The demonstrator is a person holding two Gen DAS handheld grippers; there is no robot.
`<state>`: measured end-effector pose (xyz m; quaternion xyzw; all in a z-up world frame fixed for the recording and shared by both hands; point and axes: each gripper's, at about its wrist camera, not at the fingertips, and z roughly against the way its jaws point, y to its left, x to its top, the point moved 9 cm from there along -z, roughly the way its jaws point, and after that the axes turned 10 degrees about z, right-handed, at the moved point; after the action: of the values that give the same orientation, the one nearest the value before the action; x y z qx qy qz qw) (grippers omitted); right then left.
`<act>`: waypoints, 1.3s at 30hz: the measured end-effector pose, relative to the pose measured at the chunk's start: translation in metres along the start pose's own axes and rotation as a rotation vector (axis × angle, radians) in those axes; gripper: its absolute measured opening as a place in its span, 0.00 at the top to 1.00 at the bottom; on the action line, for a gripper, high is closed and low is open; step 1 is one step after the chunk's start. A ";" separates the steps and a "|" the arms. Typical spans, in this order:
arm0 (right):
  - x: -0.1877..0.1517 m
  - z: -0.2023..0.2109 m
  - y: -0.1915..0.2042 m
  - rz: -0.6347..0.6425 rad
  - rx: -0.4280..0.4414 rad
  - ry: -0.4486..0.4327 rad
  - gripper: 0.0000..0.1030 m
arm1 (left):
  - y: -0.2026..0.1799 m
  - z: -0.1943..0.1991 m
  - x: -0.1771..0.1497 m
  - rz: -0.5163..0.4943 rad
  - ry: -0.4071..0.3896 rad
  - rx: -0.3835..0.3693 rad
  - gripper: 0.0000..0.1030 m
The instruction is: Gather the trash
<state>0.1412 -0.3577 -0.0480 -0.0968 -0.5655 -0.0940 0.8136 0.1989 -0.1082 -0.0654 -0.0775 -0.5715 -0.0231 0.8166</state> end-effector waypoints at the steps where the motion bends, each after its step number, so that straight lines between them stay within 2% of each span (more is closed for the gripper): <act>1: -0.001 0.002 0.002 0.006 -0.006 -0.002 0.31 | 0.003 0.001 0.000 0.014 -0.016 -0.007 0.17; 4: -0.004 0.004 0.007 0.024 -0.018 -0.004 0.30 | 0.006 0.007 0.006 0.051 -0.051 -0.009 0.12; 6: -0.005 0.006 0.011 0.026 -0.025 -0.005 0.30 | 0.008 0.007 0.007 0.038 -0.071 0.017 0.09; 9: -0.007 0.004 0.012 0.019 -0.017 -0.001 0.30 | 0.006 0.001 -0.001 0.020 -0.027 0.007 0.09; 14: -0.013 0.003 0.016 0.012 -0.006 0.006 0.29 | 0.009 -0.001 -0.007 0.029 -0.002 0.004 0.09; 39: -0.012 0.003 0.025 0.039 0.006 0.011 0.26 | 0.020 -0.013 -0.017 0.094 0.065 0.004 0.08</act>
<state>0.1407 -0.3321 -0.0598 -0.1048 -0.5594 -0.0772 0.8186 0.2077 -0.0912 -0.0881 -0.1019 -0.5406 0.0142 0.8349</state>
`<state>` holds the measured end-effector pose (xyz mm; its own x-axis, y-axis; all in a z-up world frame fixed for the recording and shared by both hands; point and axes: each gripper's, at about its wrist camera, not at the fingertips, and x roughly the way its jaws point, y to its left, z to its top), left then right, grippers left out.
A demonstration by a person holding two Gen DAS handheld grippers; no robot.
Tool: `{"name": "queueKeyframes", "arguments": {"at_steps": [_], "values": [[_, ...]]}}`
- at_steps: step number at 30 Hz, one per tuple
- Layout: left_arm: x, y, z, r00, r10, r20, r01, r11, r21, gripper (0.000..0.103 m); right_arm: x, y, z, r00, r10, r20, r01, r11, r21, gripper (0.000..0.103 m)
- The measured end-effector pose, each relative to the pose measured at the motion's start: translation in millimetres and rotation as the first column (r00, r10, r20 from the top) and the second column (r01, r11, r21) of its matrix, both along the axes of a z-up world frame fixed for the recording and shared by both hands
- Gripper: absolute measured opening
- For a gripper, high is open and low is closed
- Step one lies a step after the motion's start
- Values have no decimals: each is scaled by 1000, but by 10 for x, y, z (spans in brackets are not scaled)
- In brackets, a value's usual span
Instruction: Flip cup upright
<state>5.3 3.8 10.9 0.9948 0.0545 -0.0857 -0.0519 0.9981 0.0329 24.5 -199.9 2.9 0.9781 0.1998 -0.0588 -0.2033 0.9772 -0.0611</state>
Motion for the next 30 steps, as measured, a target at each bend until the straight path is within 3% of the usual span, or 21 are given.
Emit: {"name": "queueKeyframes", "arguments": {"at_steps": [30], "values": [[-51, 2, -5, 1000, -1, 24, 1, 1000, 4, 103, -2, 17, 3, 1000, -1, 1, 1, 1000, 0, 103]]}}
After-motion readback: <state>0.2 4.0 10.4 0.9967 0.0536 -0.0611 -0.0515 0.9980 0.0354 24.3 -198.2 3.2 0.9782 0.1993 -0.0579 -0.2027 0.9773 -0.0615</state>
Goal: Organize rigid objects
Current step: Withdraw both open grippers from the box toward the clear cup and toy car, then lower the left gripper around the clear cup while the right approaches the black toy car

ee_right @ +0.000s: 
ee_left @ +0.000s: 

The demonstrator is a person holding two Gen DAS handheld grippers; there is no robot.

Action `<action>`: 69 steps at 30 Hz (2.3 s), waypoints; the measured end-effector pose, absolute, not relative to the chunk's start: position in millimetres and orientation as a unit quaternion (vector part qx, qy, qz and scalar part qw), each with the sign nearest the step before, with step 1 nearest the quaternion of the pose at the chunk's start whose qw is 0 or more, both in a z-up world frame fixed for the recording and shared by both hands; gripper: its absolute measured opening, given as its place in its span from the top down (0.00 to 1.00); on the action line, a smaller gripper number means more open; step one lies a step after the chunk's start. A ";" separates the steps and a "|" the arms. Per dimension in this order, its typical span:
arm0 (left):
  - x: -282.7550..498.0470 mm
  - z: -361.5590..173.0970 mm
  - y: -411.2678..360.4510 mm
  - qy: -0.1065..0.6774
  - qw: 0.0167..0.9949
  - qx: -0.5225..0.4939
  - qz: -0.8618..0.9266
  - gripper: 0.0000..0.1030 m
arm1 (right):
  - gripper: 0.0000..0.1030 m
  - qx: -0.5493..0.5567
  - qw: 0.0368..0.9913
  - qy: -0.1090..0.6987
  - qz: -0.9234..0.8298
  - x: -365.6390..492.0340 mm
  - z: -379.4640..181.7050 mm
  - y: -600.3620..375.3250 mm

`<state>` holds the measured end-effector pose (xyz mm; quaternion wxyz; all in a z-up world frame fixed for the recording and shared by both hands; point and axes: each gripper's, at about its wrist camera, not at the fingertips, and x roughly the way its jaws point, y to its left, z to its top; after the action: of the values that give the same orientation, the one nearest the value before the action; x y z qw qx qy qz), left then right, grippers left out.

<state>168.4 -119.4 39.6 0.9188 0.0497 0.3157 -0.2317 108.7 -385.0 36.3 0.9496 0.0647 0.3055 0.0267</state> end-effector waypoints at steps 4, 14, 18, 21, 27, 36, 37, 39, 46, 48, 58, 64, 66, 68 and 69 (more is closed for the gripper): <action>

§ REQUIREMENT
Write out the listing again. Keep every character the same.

§ FINISHED EXERCISE
The demonstrator is a person holding two Gen DAS handheld grippers; there is no robot.
`<state>`: measured end-effector pose (xyz m; quaternion xyzw; all in a z-up world frame fixed for the recording and shared by both hands; point and axes: each gripper's, at about its wrist camera, not at the fingertips, and z roughly against the way its jaws point, y to its left, x to its top, the point moved 9 cm from there along -z, roughly the way its jaws point, and after that the axes turned 10 degrees about z, right-handed, at the moved point; after the action: of the values that give the same orientation, the one nearest the value before the action; x y z qx qy qz qw) (grippers omitted); right then left.
`<act>`: waypoints, 1.3s at 30hz: the measured end-effector pose, relative to the pose measured at the chunk's start: translation in metres along the start pose's own axes and rotation as a rotation vector (axis × angle, radians) in those axes; gripper: its absolute measured opening as a place in its span, 0.00 at the top to 1.00 at the bottom; on the action line, for a gripper, high is closed and low is open; step 1 is one step after the chunk's start. A ";" separates the steps and a "|" the arms. Typical spans, in this order:
arm0 (right):
  - x: -0.1877..0.1517 m
  - z: -0.2023..0.2109 m
  - y: -0.1915..0.2042 m
  - rz: -0.6347..0.6425 rad
  - rx: -0.4280..0.4414 rad
  - ry: -0.4486..0.4327 rad
  - gripper: 0.0000..0.1030 m
arm1 (left):
  - y: -0.2026..0.1799 m
  - z: -0.1943..0.1991 m
  - x: -0.1771..0.1497 m
  - rz: -0.5163..0.4943 rad
  - ry: -0.4071..0.3896 rad
  - rx: -0.3835..0.3693 rad
  - gripper: 0.0000..0.1030 m
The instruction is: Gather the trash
<state>0.1412 -0.3577 -0.0480 -0.0968 -0.5655 -0.0940 0.8136 0.1989 -0.1082 -0.0654 -0.0775 -0.5715 -0.0231 0.8166</state> end-effector waypoints at the steps where the motion bends, each after its step number, so that straight lines between them stay within 2% of each span (more is closed for the gripper): <act>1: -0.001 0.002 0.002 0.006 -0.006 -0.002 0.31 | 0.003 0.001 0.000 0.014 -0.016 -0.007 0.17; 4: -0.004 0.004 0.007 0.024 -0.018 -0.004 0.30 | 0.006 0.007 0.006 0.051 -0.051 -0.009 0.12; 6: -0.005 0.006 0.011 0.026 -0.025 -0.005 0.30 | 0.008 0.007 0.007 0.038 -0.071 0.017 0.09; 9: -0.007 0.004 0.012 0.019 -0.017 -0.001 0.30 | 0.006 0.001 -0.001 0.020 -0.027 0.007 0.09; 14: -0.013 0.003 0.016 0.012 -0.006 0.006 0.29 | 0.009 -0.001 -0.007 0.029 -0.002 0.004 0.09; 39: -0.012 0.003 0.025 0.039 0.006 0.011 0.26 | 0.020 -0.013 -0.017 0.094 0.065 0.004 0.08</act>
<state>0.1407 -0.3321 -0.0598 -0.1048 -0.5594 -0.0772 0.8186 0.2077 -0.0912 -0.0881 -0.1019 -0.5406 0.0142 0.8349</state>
`<state>` holds the measured end-effector pose (xyz mm; its own x-axis, y-axis; all in a z-up world frame fixed for the recording and shared by both hands; point and axes: each gripper's, at about its wrist camera, not at the fingertips, and x roughly the way its jaws point, y to its left, z to its top), left then right, grippers left out.
A demonstration by a person holding two Gen DAS handheld grippers; no robot.
Tool: `{"name": "queueKeyframes", "arguments": {"at_steps": [_], "values": [[_, ...]]}}`
- at_steps: step number at 30 Hz, one per tuple
- Layout: left_arm: x, y, z, r00, r10, r20, r01, r11, r21, gripper (0.000..0.103 m); right_arm: x, y, z, r00, r10, r20, r01, r11, r21, gripper (0.000..0.103 m)
- The measured end-effector pose, each relative to the pose measured at the motion's start: translation in millimetres and rotation as the first column (r00, r10, r20 from the top) and the second column (r01, r11, r21) of its matrix, both along the axes of a z-up world frame fixed for the recording and shared by both hands
- Gripper: absolute measured opening
- For a gripper, high is open and low is closed
- Step one lies a step after the motion's start
- Values have no decimals: each is scaled by 1000, but by 10 for x, y, z (spans in brackets are not scaled)
- In brackets, a value's usual span
Instruction: Flip cup upright
<state>5.3 3.8 10.9 0.9948 0.0545 -0.0857 -0.0519 0.9981 0.0329 24.5 -199.9 2.9 0.9781 0.1998 -0.0588 -0.2033 0.9772 -0.0611</state>
Motion for the next 30 steps, as measured, a target at each bend until the straight path is within 3% of the usual span, or 21 are given.
Emit: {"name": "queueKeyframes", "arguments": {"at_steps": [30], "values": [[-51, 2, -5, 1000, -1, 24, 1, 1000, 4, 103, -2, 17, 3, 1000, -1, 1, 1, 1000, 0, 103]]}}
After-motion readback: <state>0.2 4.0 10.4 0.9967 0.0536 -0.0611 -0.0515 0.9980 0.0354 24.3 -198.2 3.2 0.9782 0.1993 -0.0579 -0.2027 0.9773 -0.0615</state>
Goal: Organize rigid objects
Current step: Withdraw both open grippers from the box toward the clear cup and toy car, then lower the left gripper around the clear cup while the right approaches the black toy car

ee_right @ +0.000s: 
ee_left @ +0.000s: 

The demonstrator is a person holding two Gen DAS handheld grippers; there is no robot.

Action `<action>`: 69 steps at 30 Hz (2.3 s), waypoints; the measured end-effector pose, absolute, not relative to the chunk's start: position in millimetres and orientation as a unit quaternion (vector part qx, qy, qz and scalar part qw), each with the sign nearest the step before, with step 1 nearest the quaternion of the pose at the chunk's start whose qw is 0 or more, both in a z-up world frame fixed for the recording and shared by both hands; gripper: its absolute measured opening, given as its place in its span from the top down (0.00 to 1.00); on the action line, a smaller gripper number means more open; step one lies a step after the chunk's start. A ";" separates the steps and a "|" the arms. Per dimension in this order, its typical span:
arm0 (left):
  - x: -282.7550..498.0470 mm
  - z: -361.5590..173.0970 mm
  - y: -411.2678..360.4510 mm
  - qy: -0.1065..0.6774
  - qw: 0.0167..0.9949
  - qx: -0.5225..0.4939
  - qz: -0.8618..0.9266
  - gripper: 0.0000..0.1030 m
arm1 (right):
  - gripper: 0.0000..0.1030 m
  - qx: -0.5493..0.5567
  - qw: 0.0368..0.9913
  - qy: -0.1090..0.6987
  - qz: -0.9234..0.8298
  - x: -365.6390..492.0340 mm
  - z: -379.4640..181.7050 mm
  - y: -600.3620..375.3250 mm

`<state>` holds the measured end-effector pose (xyz mm; quaternion wxyz; all in a z-up world frame fixed for the recording and shared by both hands; point and axes: each gripper's, at about its wrist camera, not at the fingertips, and x roughly the way its jaws point, y to its left, z to its top; after the action: of the values that give the same orientation, the one nearest the value before the action; x y z qw qx qy qz), left then right, grippers left out.

<state>168.4 -119.4 39.6 0.9188 0.0497 0.3157 -0.2317 108.7 -385.0 36.3 0.9496 0.0647 0.3055 0.0267</state> end-effector waypoints at steps 4, 14, 18, 21, 27, 36, 37, 39, 46, 48, 58, 64, 66, 68 and 69 (more is closed for the gripper): <action>

The response to the exercise is now finished.